▶ _EXERCISE_: Please give back word for word the lines of the material below between the line containing "blue snack bar wrapper: stayed" and the line containing "green soda can: stayed", inclusive.

━━━ DATA TO PROCESS ━━━

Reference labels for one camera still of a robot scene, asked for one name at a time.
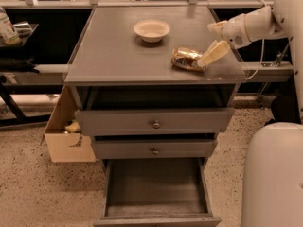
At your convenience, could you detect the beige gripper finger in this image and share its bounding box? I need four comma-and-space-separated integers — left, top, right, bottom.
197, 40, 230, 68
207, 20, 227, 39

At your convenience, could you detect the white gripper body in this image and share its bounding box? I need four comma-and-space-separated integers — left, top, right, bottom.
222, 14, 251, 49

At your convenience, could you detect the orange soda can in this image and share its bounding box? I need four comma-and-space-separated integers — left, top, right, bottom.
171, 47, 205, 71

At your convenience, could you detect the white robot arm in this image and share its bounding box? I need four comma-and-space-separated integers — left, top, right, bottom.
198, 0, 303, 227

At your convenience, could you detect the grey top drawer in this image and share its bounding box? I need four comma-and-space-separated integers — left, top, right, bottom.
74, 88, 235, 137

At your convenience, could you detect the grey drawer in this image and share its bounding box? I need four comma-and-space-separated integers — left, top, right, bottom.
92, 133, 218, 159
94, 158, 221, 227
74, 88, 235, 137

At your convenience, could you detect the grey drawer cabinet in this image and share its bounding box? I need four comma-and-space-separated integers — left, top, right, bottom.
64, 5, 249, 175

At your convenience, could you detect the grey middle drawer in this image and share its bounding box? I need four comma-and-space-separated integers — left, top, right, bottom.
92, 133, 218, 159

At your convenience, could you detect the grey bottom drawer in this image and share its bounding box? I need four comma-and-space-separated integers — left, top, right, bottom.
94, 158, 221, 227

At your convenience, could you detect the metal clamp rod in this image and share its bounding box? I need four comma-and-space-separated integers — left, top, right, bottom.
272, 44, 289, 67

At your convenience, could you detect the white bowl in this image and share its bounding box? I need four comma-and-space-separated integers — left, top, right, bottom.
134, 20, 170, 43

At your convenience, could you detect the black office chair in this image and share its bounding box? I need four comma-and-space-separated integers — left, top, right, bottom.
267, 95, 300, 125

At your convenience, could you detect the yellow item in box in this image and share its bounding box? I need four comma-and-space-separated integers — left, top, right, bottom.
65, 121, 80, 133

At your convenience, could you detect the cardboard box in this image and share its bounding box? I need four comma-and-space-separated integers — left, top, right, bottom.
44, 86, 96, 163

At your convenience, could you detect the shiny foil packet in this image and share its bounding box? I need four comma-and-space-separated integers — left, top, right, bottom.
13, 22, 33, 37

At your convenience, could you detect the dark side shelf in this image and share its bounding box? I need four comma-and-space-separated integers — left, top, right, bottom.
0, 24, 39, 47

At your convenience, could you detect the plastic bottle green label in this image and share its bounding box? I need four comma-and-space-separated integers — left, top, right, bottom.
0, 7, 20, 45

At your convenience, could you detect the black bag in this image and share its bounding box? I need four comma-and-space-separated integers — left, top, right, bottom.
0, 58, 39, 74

━━━
━━━ DATA TO PROCESS ━━━

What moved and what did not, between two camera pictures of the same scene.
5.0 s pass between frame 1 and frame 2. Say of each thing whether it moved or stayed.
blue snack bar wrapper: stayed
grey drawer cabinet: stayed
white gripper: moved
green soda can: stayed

━━━

▶ _RESPONSE AREA_:
blue snack bar wrapper: stayed
grey drawer cabinet: stayed
white gripper: moved
green soda can: stayed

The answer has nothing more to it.